= ASSIGNMENT =
Please reproduce all of the listing below exactly and drop its images.

= PROVIDED DATA =
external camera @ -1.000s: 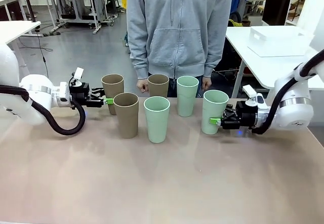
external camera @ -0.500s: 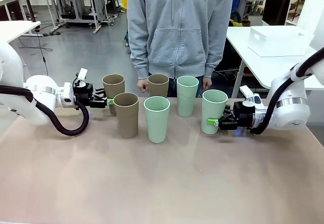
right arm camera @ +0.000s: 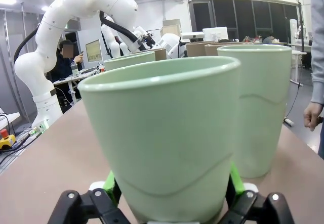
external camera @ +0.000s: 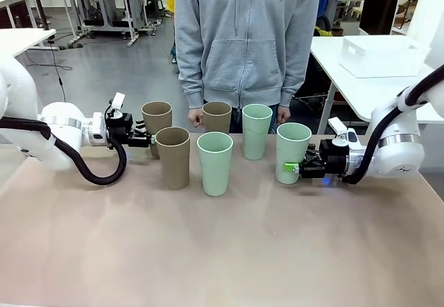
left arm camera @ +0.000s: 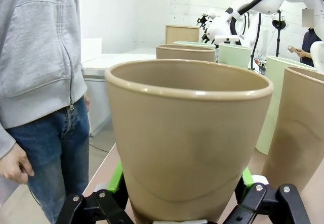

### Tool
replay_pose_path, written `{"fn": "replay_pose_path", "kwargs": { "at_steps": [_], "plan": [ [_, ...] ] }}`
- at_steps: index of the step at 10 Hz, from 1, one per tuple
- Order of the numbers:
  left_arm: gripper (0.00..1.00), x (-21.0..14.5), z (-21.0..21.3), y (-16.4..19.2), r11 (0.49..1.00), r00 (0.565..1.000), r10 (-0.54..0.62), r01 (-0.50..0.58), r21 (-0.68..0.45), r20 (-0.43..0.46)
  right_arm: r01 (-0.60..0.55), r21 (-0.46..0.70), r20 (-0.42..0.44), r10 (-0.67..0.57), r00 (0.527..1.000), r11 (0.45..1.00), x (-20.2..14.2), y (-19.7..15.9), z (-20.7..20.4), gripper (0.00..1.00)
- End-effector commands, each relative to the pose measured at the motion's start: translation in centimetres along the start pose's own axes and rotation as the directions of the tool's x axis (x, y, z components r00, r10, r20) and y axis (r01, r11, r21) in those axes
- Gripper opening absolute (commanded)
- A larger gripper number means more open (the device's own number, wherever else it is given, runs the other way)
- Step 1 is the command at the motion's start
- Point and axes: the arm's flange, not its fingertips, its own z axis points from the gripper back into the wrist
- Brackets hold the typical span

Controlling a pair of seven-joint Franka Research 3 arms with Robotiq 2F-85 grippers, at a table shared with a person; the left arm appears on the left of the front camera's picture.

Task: Stack the cups and store them in the basket.
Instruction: Pick up two Reusable plastic cups , one in each hand.

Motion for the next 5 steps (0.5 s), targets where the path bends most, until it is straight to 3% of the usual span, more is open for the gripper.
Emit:
{"fn": "replay_pose_path", "kwargs": {
  "at_steps": [1,2,3,4,5],
  "plan": [
    [1.00,0.23,-0.27,0.33,1.000,1.000,0.002,-0.002,-0.004,0.015,0.034,-0.006,0.025,-0.034,0.999,0.999,0.39,-0.66,-0.76,1.00],
    [0.92,0.11,-0.13,0.33,1.000,1.000,0.004,-0.004,-0.012,0.019,0.035,-0.001,0.024,-0.035,0.999,0.999,0.42,-0.65,-0.75,0.95],
    [0.81,0.00,-0.04,0.21,1.000,1.000,0.011,-0.010,-0.015,0.020,0.036,0.006,0.028,-0.036,0.999,0.999,0.45,-0.68,-0.79,0.80],
    [0.72,-0.13,0.06,0.17,1.000,1.000,0.015,-0.014,-0.015,0.020,0.040,0.014,0.028,-0.041,0.999,0.999,0.47,-0.68,-0.72,0.75],
    [0.61,-0.19,0.07,0.09,1.000,1.000,0.021,-0.021,-0.015,0.021,0.044,0.019,0.026,-0.044,0.999,0.999,0.46,-0.75,-0.65,0.60]
  ]
}}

= TASK SOLUTION =
external camera @ -1.000s: 
external camera @ -0.500s: 
right arm camera @ +0.000s: 
external camera @ +0.000s: 
left arm camera @ +0.000s: 

### Tool
replay_pose_path, written `{"fn": "replay_pose_path", "kwargs": { "at_steps": [_], "plan": [ [_, ...] ] }}`
- at_steps: index of the step at 10 Hz, from 1, one per tuple
- Order of the numbers:
  left_arm: gripper (0.00..1.00), x (-21.0..14.5), z (-21.0..21.3), y (-16.4..19.2), r11 (0.49..1.00), r00 (0.565..1.000), r10 (-0.54..0.62), r01 (-0.50..0.58), r21 (-0.68..0.45), r20 (-0.43..0.46)
  right_arm: r01 (-0.60..0.55), r21 (-0.46..0.70), r20 (-0.42..0.44), r10 (-0.67..0.57), r00 (0.527..1.000), r11 (0.45..1.00), x (-20.2..14.2), y (-19.7..15.9), z (-20.7..20.4), gripper (0.00..1.00)
- End-effector commands, each relative to the pose measured at the motion's start: translation in centimetres along the start pose's own axes and rotation as the directions of the tool's x axis (x, y, z components r00, r10, r20) and y axis (r01, r11, r21) in those axes
- Gripper opening absolute (commanded)
- A larger gripper number means more open (the device's own number, wherever else it is given, runs the other way)
- Step 1 is the command at the motion's start
- Point and axes: the arm's flange, not its fingertips, its own z axis points from the gripper back into the wrist
- Brackets hold the typical span

Controlling a pair of seven-joint Franka Research 3 arms with Robotiq 2F-85 grippers, at a table shared with a person; the left arm appears on the left of the front camera's picture.

Task: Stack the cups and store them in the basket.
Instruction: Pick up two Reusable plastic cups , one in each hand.

Motion for the next 5 steps (0.5 s), targets where the path bends most, until it is straight to 3% of the usual span, more is open for the gripper.
Emit:
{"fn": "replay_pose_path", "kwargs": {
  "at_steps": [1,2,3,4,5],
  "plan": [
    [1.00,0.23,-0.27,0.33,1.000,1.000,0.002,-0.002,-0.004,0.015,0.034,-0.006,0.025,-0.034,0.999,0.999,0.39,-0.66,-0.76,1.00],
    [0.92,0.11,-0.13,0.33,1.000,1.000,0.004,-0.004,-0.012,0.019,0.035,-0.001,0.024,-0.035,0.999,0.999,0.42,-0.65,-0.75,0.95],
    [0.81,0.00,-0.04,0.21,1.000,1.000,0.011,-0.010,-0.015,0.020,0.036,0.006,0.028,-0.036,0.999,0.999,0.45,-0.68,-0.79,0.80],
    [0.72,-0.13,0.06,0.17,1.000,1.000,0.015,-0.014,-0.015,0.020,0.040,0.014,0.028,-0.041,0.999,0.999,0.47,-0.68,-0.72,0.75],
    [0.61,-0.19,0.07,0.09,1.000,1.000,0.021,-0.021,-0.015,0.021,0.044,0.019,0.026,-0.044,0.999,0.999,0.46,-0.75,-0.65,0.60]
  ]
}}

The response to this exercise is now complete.